ALTERNATIVE INFORMATION TECHNOLOGIES FOR THE PROVISION OF SPATIAL INFORMATION TO PUBLIC TRANSPORT PASSENGERS IN FRANCE GERMANY AND SPAIN

Document Type

Journal Article

Publication Date

1996

Subject Area

planning - signage/information, technology - geographic information systems

Keywords

Information display systems, GIS, Geographic information systems, Geocoding, Display systems

Abstract

In France, Germany and Spain, the availability of computer-generated itineraries to travellers in the street is still very limited, though growing slowly. Although many French towns have an effective passenger information system via Minitel, which will calculate itineraries, this is available only from the home.
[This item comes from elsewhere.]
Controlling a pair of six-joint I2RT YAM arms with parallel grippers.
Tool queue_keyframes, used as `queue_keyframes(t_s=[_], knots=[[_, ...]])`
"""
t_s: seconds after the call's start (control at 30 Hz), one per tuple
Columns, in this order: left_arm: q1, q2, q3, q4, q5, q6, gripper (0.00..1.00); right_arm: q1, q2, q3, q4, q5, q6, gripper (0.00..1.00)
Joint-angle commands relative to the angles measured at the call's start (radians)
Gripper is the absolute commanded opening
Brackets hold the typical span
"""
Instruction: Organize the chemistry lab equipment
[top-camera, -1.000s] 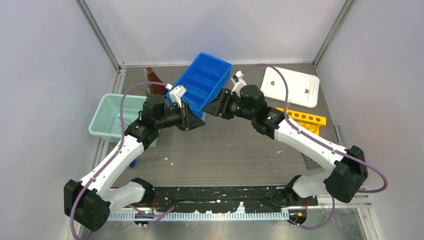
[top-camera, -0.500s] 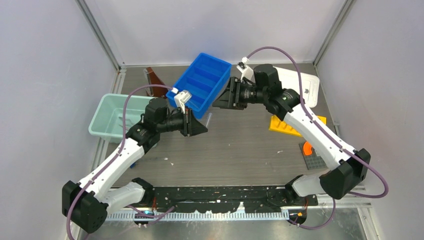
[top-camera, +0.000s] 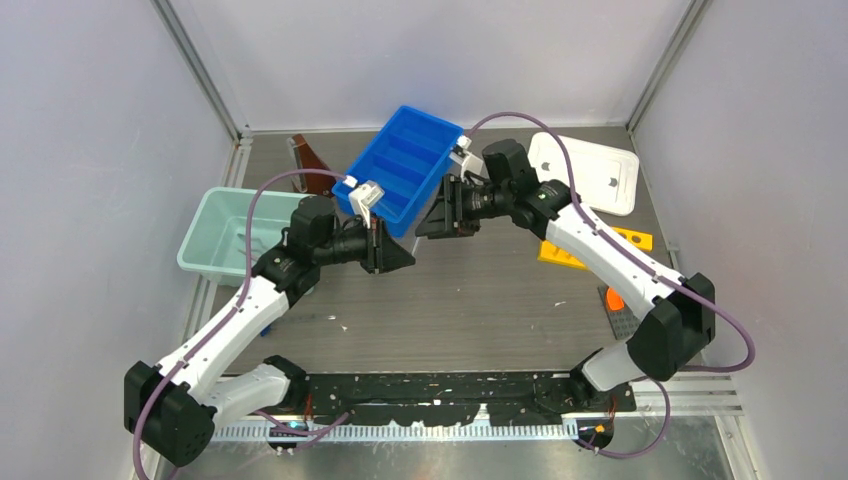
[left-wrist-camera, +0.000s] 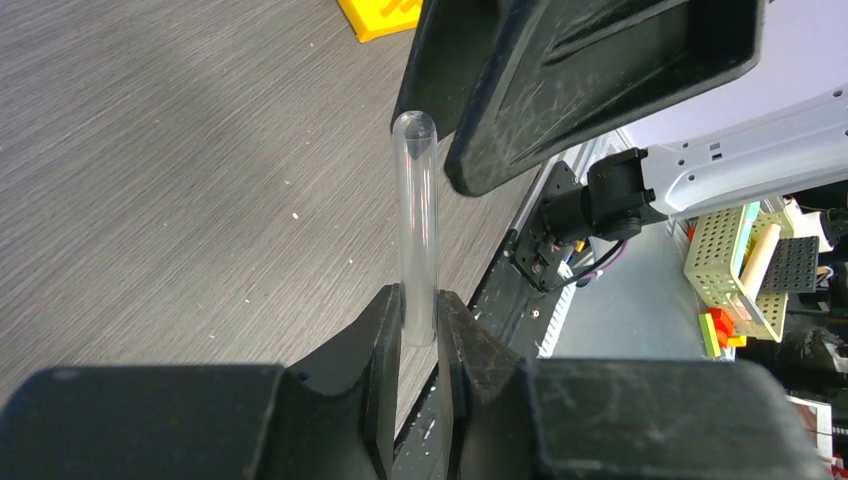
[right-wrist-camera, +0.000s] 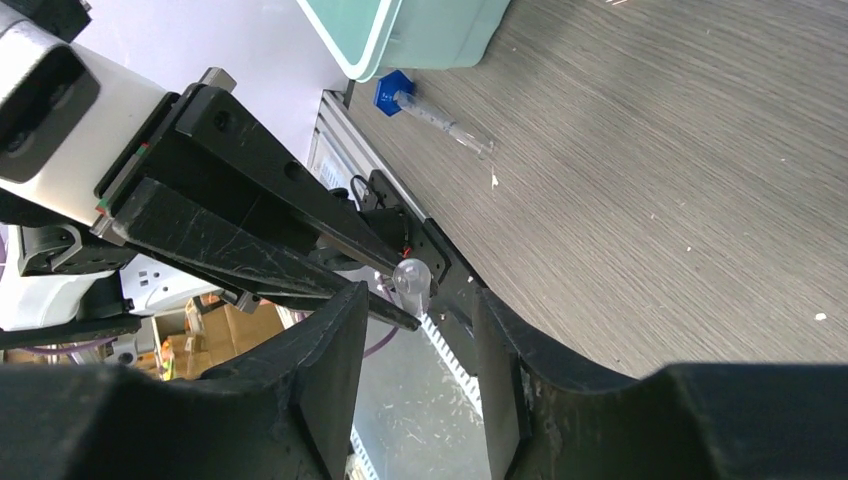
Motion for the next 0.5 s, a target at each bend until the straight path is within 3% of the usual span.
queue_keyframes(t_s=[0.0,0.3,0.47], knots=[[-0.005,-0.018,-0.003,0.020,0.029,0.024,0.13,0.013,0.017,-0.003,0.080,-0.040,0.023,0.47],[-0.006,-0.016,-0.003,0.009,0.021,0.031,0.13,0.020,0.018,-0.042,0.148,-0.044,0.044,0.25],[-0.006,-0.012,0.004,-0.001,0.016,0.033,0.21,0.021,-0.010,-0.063,0.180,-0.011,0.050,0.23]])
The vast majority of decisions about routes for journeys by urban public transport are still made using the traditional forms of spatial information abundantly displayed at bus stops and in vehicles: usually a map of the network and diagrammatic maps of individual bus or underground lines. Unfortunately a map of the whole network is often too complicated to yield the desired information easily. Alternatively the traveller may have the difficult task of comparing several diagrammatic maps of the individual lines departing from that bus stop, none of which alone can answer his spatial query: which bus lines, if any, go to my destination? The priority for the application of the computer should be the use of a geographic information system to generate automatically two types of less-complicated map. The 'stop-specific route map' shows on one piece of paper the routes of all buses from that stop, excluding of course the portions before the stop. The 'zone map' shows only the bus lines which serve a specific limited zone of the city, including at a reduced scale the portions extending out to their various destinations beyond the limits of the zone itself.